» **What the task asks**
Using the data below, return word for word every line from the one holding "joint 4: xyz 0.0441" down to the one holding "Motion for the". Leave pictures out.

» **Material provided**
<<<<
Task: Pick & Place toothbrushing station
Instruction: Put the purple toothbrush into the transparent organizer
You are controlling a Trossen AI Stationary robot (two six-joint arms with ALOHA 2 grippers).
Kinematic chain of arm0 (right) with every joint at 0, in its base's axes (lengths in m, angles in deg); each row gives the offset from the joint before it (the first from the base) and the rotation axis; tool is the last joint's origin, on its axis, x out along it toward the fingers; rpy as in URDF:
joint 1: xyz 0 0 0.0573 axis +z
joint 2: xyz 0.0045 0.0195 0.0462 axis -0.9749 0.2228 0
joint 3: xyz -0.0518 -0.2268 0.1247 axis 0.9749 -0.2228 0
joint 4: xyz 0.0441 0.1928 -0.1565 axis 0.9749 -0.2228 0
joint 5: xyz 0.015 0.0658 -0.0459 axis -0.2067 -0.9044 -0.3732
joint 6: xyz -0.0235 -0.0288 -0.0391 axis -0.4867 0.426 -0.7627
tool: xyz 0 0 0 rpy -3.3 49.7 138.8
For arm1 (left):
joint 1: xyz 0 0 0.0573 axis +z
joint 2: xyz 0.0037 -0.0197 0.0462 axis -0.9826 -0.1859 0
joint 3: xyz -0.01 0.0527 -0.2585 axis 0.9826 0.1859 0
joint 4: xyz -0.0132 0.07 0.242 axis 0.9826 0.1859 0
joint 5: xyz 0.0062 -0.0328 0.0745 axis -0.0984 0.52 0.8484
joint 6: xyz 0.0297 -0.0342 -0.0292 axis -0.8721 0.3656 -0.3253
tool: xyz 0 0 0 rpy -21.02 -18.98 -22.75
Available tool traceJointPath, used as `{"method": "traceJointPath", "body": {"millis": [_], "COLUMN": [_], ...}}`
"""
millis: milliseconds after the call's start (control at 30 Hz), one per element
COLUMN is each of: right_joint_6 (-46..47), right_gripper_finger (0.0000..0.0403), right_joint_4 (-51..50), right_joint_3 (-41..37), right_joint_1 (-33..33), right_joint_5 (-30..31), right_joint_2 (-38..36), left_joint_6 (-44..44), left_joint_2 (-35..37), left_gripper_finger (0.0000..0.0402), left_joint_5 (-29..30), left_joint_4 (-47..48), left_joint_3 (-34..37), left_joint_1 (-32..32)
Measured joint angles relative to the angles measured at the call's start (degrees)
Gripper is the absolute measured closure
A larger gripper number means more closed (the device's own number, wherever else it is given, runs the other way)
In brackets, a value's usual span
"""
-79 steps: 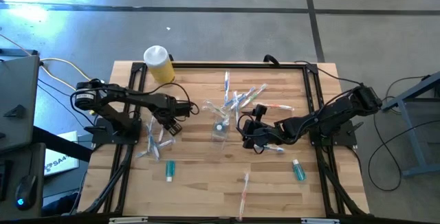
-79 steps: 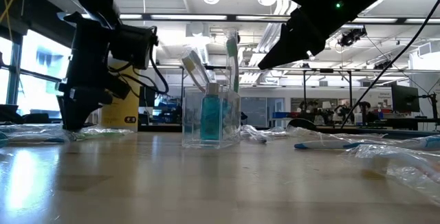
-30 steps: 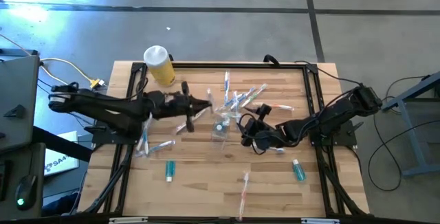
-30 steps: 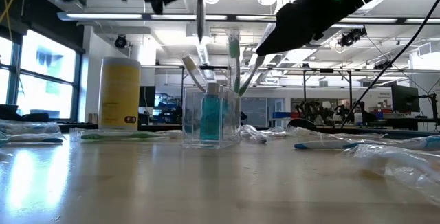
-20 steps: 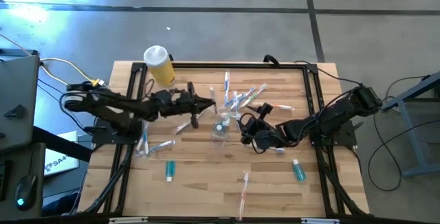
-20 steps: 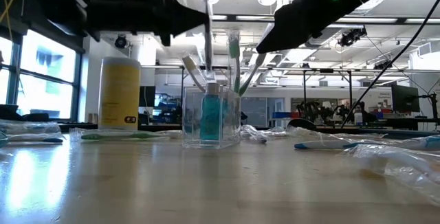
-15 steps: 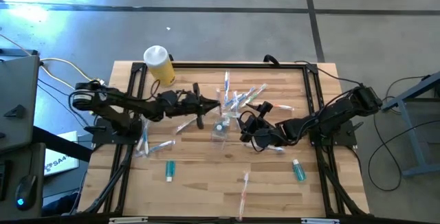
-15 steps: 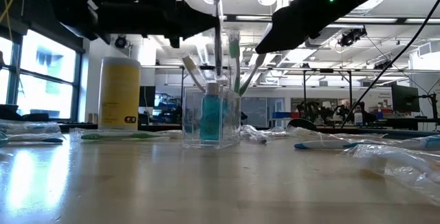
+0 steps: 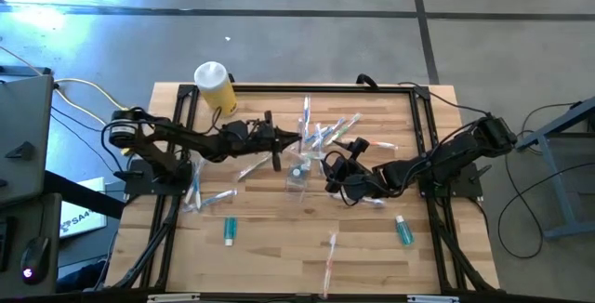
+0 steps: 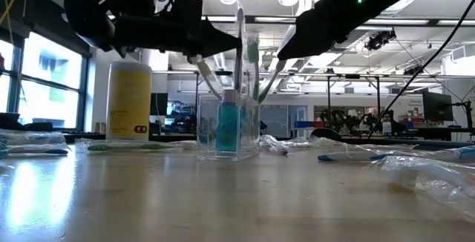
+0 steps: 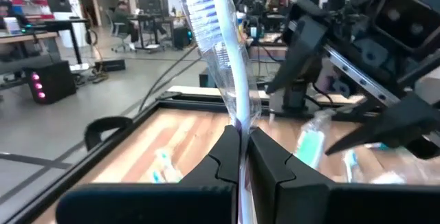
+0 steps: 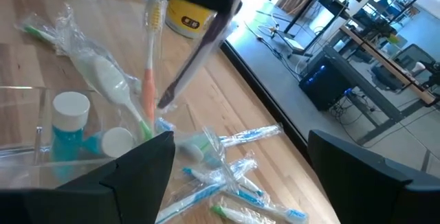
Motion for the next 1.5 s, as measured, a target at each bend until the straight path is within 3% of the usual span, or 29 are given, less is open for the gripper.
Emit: {"method": "traceJointPath", "body": {"millis": [400,767,1500], "right_joint_6": [0.09,0.00,-0.98], "right_gripper_finger": [0.0077,0.0077,0.0077], "right_joint_4": [-0.02,0.00,0.02], "right_joint_3": [0.00,0.00,0.00], "right_joint_1": [0.00,0.00,-0.02], "right_joint_5": [-0.03,-0.04,-0.04], "right_joint_2": [0.00,0.00,0.00], "left_joint_6": [-0.46,-0.63,-0.18], "left_joint_2": [-2.53,-2.53,-2.57], "left_gripper_finger": [0.0399,0.0350,0.0345], "left_joint_5": [-0.31,-0.57,-1.10], "left_joint_4": [-0.24,2.84,8.08], "left_joint_3": [0.00,0.00,0.09], "left_joint_1": [0.01,-0.03,-0.06]}}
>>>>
» **Response to the exercise**
joint 4: xyz 0.0441 0.1928 -0.1565 axis 0.9749 -0.2228 0
joint 5: xyz 0.015 0.0658 -0.0459 axis -0.2067 -0.9044 -0.3732
joint 6: xyz -0.0235 -0.0288 -0.0391 axis -0.4867 0.426 -0.7627
tool: xyz 0 0 0 rpy -3.3 49.7 138.8
For arm1 (left):
joint 1: xyz 0 0 0.0573 axis +z
joint 2: xyz 0.0037 -0.0197 0.0462 axis -0.9826 -0.1859 0
joint 3: xyz -0.01 0.0527 -0.2585 axis 0.9826 0.1859 0
joint 4: xyz -0.0132 0.07 0.242 axis 0.9826 0.1859 0
joint 5: xyz 0.0062 -0.0328 0.0745 axis -0.0984 0.52 0.8484
joint 6: xyz 0.0297 -0.0342 -0.0292 axis -0.8721 0.3656 -0.3253
tool: xyz 0 0 0 rpy -21.02 -18.98 -22.75
Available tool traceJointPath, used as `{"method": "traceJointPath", "body": {"millis": [_], "COLUMN": [_], ...}}`
"""
millis: milliseconds after the call's start (control at 30 Hz), one per element
COLUMN is each of: right_joint_6 (-46..47), right_gripper_finger (0.0000..0.0403), right_joint_4 (-51..50), right_joint_3 (-41..37), right_joint_1 (-33..33), right_joint_5 (-30..31), right_joint_2 (-38..36), left_joint_6 (-44..44), left_joint_2 (-35..37), left_gripper_finger (0.0000..0.0402), left_joint_5 (-29..30), left_joint_4 (-47..48), left_joint_3 (-34..37), left_joint_1 (-32..32)
Measured joint angles relative to the angles measured at the call's start (degrees)
Gripper is the absolute measured closure
A larger gripper number means more closed (the device's own number, wherever else it is given, runs the other way)
In brackets, a value's usual span
"""
-79 steps: 
-79 steps: 
-30 steps: 
-30 steps: 
-20 steps: 
-20 steps: 
-15 steps: 
-15 steps: 
+0 steps: 
+0 steps: 
+0 steps: 
+0 steps: 
Motion for the next 1.5 s, as measured, a target at each bend until the straight path is within 3% of the usual span, or 29 are given, less is open for the gripper.

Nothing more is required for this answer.